I am writer, hear me roar

22 01 2008

Roar

Mister Peace, one of the earliest friends of this blog, has passed me a meme-disseminated award: A Roar for Powerful Words. The award was created by The Shameless Lions Writing Circle to spread awareness of good and powerful writing on the Internet.

Thanks Mister Peace, for your positive feedback on my last post and the award.

The rules are really straightforward:

1. Link back to the person that tagged you in your post.
2. List three things that you believe are necessary to make writing good and powerful.
3. Tag five other people via comment.

This puts me in a little bit of a quandary as, only having placed two stories (only one of which is actually out at present), I really don’t feel qualified to provide writing advice. But as I’ve been asked here goes:

1. You write: No, I’m not being funny. There are no short cuts. Writing powerfully, writing funny, writing scary, writing sad, writing romantic, whatever: it still comes down to putting one word in front of the other. There are no shortcuts. And, unless you’re a genius, it takes time to become good. Hell I’m still trying. It helps if you enjoy the journey

2. Be brave: You’re going to make mistakes. Some embarrassing, some funny but, if you put your heart into it, all honest.

I wrote from a very young age, and pretty consistently, until I was around thirteen then I stopped. For most of my teens I barely wrote anything aside from the occasional angst ridden poem and a very derivative screenplay. I didn’t stop having ideas, indeed I recently cleared out three shoeboxes full of my teenage ideas from my parent’s house, but I was too scared of making mistakes to do anything more. I lost ten years through that.
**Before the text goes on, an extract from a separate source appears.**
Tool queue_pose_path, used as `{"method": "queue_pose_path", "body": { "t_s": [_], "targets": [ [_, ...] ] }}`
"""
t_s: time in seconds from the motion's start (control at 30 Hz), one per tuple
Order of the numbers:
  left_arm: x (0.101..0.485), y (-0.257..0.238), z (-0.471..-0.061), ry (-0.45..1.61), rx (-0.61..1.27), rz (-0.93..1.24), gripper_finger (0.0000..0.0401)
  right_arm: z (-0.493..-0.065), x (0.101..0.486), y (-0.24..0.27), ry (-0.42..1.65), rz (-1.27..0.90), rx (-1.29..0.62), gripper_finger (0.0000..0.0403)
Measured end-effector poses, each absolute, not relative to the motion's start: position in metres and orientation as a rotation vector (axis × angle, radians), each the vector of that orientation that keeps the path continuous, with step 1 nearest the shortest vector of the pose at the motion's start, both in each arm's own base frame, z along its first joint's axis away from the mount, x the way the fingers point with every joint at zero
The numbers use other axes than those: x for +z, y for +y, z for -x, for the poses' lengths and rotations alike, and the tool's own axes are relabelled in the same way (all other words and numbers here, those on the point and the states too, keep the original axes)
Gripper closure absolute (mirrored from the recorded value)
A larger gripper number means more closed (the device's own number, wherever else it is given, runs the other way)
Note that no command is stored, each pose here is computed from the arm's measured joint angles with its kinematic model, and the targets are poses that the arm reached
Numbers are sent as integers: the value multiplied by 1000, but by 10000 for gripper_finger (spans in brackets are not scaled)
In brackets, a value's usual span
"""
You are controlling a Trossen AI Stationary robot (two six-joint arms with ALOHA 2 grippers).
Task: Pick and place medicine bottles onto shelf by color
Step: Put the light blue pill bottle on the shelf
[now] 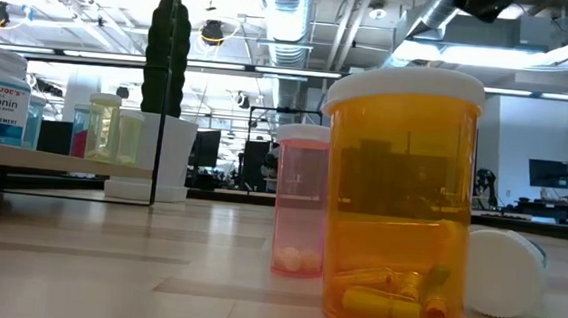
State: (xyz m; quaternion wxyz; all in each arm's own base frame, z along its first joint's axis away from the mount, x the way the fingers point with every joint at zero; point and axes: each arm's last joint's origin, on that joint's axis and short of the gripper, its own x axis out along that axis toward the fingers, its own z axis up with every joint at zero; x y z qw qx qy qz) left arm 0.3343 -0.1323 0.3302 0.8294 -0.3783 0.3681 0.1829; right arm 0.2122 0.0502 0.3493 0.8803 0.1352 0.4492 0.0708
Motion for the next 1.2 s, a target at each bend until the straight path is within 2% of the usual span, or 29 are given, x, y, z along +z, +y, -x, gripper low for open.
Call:
{"method": "queue_pose_path", "body": {
  "t_s": [0.27, 0.47, 0.63, 0.83, 1.03, 1.2],
  "targets": [
    [331, -168, -320, 883, 167, 722, 217, -233, 314, 95, 861, -279, 233, 148],
    [332, -203, -300, 891, 92, 673, 217, -256, 291, 147, 808, -250, 375, 148],
    [337, -223, -293, 806, 53, 698, 217, -266, 260, 177, 832, -35, 499, 148],
    [350, -238, -293, 657, -28, 779, 217, -279, 225, 187, 889, 158, 559, 148],
    [365, -244, -299, 487, -68, 844, 217, -293, 191, 192, 943, 280, 594, 148],
    [370, -244, -301, 434, -83, 861, 217, -301, 171, 190, 985, 287, 577, 148]
  ]
}}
Ten years when I could have been doing one of the things I love most.

Probably the best example of fearless writing I can think of is Neil Gaiman, a man who doesn’t have a problem making mistakes. If you’ve ever read Sandman you may have noticed how about six issues in there is a noticeable change in the quality of writing. The whole series jumps up a notch. That’s Gaiman finding his voice for the series, that’s him slipping into gear – what’s gone before is a very public experiment and he’s made mistakes. But it doesn’t stop him and the results are frankly breathtaking.

So don’t stop writing because you’re scared what people will think, don’t stop because you’re scared it’s not any good, don’t stop because you think it’ll never sell, don’t stop period. The minute you do it’s game over. As cheesy as it sounds you really do have to be in it to win it.

3. Care about what you write: The line used to be – write what you know. Basically that’s bollocks and will lead to writer’s block faster than a greased whippet chasing an overweight rabbit. Rather than writing what you know, you should write about what you care about. Whatever floats your boat. If you want your words to have power, for them to resonate with the reader, to make the audience ask questions or to play with their emotions. If, in short, you want that all-important “Wow!” you must not just go through the motions, you have to care about each word. After all if you don’t care about them why should your reader?

Here are my nominations: Greg O’Byrne, Strugglingwriter, Fracas, The Midnight Express and, in the vain hope it’ll bring her back to the blogosphere, Joey Moggie.